**What needs to be done:** Omit the pictures and copy the entries exactly.
-- Data section follows --
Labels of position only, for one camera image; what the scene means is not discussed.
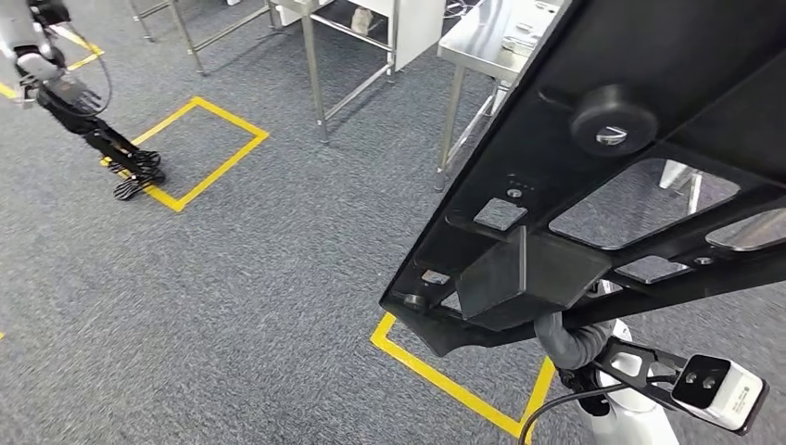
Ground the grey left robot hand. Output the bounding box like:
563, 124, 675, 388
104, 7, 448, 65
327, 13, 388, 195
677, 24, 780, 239
33, 73, 167, 203

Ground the white partition panel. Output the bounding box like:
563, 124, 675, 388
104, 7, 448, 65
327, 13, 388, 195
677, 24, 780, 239
349, 0, 447, 72

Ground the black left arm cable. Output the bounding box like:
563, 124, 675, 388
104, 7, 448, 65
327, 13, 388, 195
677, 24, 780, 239
57, 21, 114, 119

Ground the yellow floor tape square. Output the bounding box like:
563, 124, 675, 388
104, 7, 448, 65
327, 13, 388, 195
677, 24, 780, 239
0, 24, 106, 101
370, 312, 557, 440
99, 95, 270, 214

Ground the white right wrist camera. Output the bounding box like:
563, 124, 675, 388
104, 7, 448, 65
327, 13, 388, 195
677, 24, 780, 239
670, 354, 770, 438

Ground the black plastic frame part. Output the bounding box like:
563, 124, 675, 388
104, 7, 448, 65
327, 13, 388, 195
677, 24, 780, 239
378, 0, 786, 359

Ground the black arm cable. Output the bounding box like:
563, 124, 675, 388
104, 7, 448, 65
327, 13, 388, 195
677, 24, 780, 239
57, 21, 114, 119
518, 377, 670, 445

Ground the black right camera bracket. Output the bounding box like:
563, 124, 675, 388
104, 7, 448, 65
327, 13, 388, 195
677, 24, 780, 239
589, 336, 689, 413

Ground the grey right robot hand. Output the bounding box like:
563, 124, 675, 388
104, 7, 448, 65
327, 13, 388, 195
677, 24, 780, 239
532, 311, 583, 372

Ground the stainless steel side table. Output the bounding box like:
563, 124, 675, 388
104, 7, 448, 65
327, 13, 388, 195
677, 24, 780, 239
125, 0, 277, 76
268, 0, 407, 146

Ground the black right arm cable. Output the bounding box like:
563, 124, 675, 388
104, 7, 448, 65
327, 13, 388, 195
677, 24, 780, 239
518, 377, 670, 445

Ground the stainless steel workbench table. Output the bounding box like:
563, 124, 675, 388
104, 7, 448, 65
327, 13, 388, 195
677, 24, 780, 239
434, 0, 704, 216

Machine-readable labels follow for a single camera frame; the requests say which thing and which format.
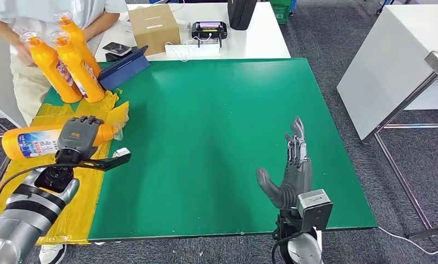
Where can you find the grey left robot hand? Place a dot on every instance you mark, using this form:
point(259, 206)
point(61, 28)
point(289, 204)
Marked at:
point(78, 135)

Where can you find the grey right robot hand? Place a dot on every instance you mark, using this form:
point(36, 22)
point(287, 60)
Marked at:
point(295, 182)

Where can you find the person's right hand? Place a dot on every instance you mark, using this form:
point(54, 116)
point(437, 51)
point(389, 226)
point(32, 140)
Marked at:
point(25, 55)

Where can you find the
-- Data section concluded --
**Expected answer:**
Labels of position only, for one camera image; what the scene means is not discussed.
Ground the grey left robot hand. Output the bounding box like:
563, 124, 675, 388
104, 7, 448, 65
327, 13, 388, 195
677, 24, 780, 239
33, 73, 167, 203

Ground the white partition panel. Output the bounding box like:
563, 124, 675, 388
104, 7, 448, 65
327, 13, 388, 195
677, 24, 780, 239
349, 0, 447, 72

Ground the black left arm cable. Output the bounding box like:
563, 124, 675, 388
104, 7, 448, 65
327, 13, 388, 195
677, 24, 780, 239
57, 21, 114, 119

Ground the yellow floor tape square. Output the bounding box like:
563, 124, 675, 388
104, 7, 448, 65
327, 13, 388, 195
677, 24, 780, 239
0, 24, 106, 101
370, 312, 557, 440
99, 95, 270, 214

Ground the white right wrist camera. Output the bounding box like:
563, 124, 675, 388
104, 7, 448, 65
327, 13, 388, 195
677, 24, 780, 239
670, 354, 770, 438

Ground the black plastic frame part. Output the bounding box like:
563, 124, 675, 388
104, 7, 448, 65
327, 13, 388, 195
677, 24, 780, 239
378, 0, 786, 359

Ground the black arm cable. Output the bounding box like:
563, 124, 675, 388
104, 7, 448, 65
327, 13, 388, 195
677, 24, 780, 239
57, 21, 114, 119
518, 377, 670, 445

Ground the black right camera bracket. Output the bounding box like:
563, 124, 675, 388
104, 7, 448, 65
327, 13, 388, 195
677, 24, 780, 239
589, 336, 689, 413

Ground the grey right robot hand. Output the bounding box like:
563, 124, 675, 388
104, 7, 448, 65
327, 13, 388, 195
677, 24, 780, 239
532, 311, 583, 372

Ground the stainless steel side table. Output the bounding box like:
563, 124, 675, 388
104, 7, 448, 65
327, 13, 388, 195
677, 24, 780, 239
125, 0, 277, 76
268, 0, 407, 146

Ground the black right arm cable. Output the bounding box like:
563, 124, 675, 388
104, 7, 448, 65
327, 13, 388, 195
677, 24, 780, 239
518, 377, 670, 445

Ground the stainless steel workbench table. Output the bounding box like:
563, 124, 675, 388
104, 7, 448, 65
327, 13, 388, 195
677, 24, 780, 239
434, 0, 704, 216

Machine-readable labels follow for a single camera frame; the requests say which thing and which format.
Where can you find the grey left robot hand? Place a dot on every instance you mark, using this form:
point(259, 206)
point(61, 28)
point(289, 204)
Marked at:
point(78, 135)

Where can you find the grey right robot hand? Place a dot on every instance you mark, using this form:
point(36, 22)
point(287, 60)
Marked at:
point(295, 182)

Where can you find the person's right hand? Place a dot on every instance you mark, using this form:
point(54, 116)
point(437, 51)
point(389, 226)
point(32, 140)
Marked at:
point(25, 55)

Where can you find the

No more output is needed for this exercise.